*Directions*
Give the listing again in full, exactly as it appears.

*Supplied information*

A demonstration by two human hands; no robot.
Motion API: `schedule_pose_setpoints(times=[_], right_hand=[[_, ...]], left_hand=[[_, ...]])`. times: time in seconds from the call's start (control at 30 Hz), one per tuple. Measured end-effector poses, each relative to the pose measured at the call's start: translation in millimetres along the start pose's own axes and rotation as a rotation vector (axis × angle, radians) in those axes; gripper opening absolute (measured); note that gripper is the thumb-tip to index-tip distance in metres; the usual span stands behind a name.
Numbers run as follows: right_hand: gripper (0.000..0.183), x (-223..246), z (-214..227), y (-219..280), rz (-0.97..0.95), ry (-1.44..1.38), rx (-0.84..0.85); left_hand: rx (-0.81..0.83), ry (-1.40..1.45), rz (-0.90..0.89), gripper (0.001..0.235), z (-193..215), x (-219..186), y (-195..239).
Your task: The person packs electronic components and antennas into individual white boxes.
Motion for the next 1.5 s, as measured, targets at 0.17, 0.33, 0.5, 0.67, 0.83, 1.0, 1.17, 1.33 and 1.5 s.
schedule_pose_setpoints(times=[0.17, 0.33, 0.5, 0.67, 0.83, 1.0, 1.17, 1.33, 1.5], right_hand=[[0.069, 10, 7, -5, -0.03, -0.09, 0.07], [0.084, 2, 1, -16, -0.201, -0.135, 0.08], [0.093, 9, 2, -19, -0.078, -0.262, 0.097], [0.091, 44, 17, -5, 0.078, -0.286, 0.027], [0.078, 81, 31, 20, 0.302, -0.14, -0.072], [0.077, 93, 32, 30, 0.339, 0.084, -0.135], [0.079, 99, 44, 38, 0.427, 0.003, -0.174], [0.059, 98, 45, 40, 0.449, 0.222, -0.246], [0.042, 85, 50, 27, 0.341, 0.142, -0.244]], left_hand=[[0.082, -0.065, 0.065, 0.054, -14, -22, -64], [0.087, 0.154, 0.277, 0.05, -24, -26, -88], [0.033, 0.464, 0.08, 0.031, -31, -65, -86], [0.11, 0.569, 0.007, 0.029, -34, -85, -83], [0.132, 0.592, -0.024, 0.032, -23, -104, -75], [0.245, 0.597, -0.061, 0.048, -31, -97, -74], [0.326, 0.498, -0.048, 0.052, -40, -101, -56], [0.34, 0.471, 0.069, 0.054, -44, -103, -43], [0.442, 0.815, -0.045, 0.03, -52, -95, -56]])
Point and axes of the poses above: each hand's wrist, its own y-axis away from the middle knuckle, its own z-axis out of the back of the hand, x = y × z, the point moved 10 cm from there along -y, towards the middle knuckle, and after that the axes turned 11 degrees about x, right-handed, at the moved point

*The answer*
A demonstration by two human hands; no robot.
Motion API: `schedule_pose_setpoints(times=[_], right_hand=[[_, ...]], left_hand=[[_, ...]])`. times: time in seconds from the call's start (control at 30 Hz), one per tuple. Measured end-effector poses, each relative to the pose measured at the call's start: translation in millimetres along the start pose's own axes and rotation as a rotation vector (axis × angle, radians) in those axes; gripper opening absolute (measured); note that gripper is the thumb-tip to index-tip distance in metres; the usual span stands behind a name.
Numbers run as follows: right_hand: gripper (0.000..0.183), x (-223..246), z (-214..227), y (-219..280), rz (-0.97..0.95), ry (-1.44..1.38), rx (-0.84..0.85); left_hand: rx (-0.81..0.83), ry (-1.40..1.45), rz (-0.90..0.89), gripper (0.001..0.235), z (-193..215), x (-219..186), y (-195..239).
Your task: The person packs electronic components and antennas into individual white boxes.
Motion for the next 1.5 s, as measured, targets at 0.17, 0.33, 0.5, 0.67, 0.83, 1.0, 1.17, 1.33 and 1.5 s.
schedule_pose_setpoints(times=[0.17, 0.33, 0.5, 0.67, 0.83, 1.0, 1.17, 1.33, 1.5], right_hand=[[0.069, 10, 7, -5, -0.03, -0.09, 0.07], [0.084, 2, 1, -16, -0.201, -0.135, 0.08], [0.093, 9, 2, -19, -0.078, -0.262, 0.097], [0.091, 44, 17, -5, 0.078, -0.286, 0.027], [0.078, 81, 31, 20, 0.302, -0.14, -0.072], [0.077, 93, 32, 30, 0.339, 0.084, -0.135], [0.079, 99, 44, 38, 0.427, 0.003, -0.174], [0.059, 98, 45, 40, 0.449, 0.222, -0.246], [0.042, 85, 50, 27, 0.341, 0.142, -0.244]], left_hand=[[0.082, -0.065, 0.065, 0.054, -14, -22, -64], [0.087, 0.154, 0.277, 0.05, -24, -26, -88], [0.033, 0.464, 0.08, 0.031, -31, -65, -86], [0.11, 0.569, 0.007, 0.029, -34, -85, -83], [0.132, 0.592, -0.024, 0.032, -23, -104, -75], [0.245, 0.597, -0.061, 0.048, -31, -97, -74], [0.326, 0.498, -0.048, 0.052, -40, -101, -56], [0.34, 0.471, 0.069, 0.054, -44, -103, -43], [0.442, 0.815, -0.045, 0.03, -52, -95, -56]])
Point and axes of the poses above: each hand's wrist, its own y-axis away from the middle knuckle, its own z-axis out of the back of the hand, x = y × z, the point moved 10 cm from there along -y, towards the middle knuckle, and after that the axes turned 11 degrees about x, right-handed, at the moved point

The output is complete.